What this task involves: Identify each line below that contains the word "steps", and copy it out.

==== Collected material

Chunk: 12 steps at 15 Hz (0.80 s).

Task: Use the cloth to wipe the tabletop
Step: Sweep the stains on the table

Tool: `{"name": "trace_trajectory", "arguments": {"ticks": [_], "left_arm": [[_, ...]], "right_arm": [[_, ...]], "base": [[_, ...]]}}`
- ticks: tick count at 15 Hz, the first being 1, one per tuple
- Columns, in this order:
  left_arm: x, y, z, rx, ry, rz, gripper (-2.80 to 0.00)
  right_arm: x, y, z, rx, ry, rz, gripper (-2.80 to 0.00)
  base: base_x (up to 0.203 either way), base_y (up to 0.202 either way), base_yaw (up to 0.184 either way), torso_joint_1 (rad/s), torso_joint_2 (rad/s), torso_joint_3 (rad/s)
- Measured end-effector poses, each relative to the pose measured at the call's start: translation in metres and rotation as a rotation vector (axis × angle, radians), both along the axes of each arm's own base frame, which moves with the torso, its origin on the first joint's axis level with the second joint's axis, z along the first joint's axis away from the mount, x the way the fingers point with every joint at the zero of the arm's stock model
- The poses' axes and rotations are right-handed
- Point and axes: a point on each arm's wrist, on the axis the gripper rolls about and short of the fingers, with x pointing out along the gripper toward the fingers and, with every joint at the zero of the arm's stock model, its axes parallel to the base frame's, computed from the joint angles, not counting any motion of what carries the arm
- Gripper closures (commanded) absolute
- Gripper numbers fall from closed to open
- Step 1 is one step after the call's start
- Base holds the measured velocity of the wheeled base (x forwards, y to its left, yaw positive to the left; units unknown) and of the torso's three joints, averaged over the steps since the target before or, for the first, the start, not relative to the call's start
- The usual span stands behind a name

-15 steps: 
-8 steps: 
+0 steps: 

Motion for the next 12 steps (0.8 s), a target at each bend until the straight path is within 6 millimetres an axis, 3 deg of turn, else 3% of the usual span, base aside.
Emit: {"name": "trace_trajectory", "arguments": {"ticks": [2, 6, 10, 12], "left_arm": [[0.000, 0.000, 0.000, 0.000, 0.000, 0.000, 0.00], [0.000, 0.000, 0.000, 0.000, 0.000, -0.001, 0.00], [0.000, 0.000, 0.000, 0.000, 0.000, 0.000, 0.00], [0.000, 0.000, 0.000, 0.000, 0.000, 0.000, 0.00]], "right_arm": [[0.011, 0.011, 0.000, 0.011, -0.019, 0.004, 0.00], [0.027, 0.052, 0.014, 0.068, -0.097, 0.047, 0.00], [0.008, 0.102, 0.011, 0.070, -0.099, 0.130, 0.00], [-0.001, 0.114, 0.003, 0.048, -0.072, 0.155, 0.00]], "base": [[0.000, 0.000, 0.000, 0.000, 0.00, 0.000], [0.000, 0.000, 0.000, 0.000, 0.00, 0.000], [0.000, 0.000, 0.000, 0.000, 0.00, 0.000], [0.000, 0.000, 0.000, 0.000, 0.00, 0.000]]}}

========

Output for this task:
Chunk: 12 steps at 15 Hz (0.80 s).
- Base holds the measured velocity of the wheeled base (x forwards, y to its left, yaw positive to the left; units unknown) and of the torso's three joints, averaged over the steps since the target before or, for the first, the start, not relative to the call's start
-15 steps: 
-8 steps: 
+0 steps: 
Motion for the next 12 steps (0.8 s), a target at each bend until the straight path is within 6 millimetres an axis, 3 deg of turn, else 3% of the usual span, base aside.

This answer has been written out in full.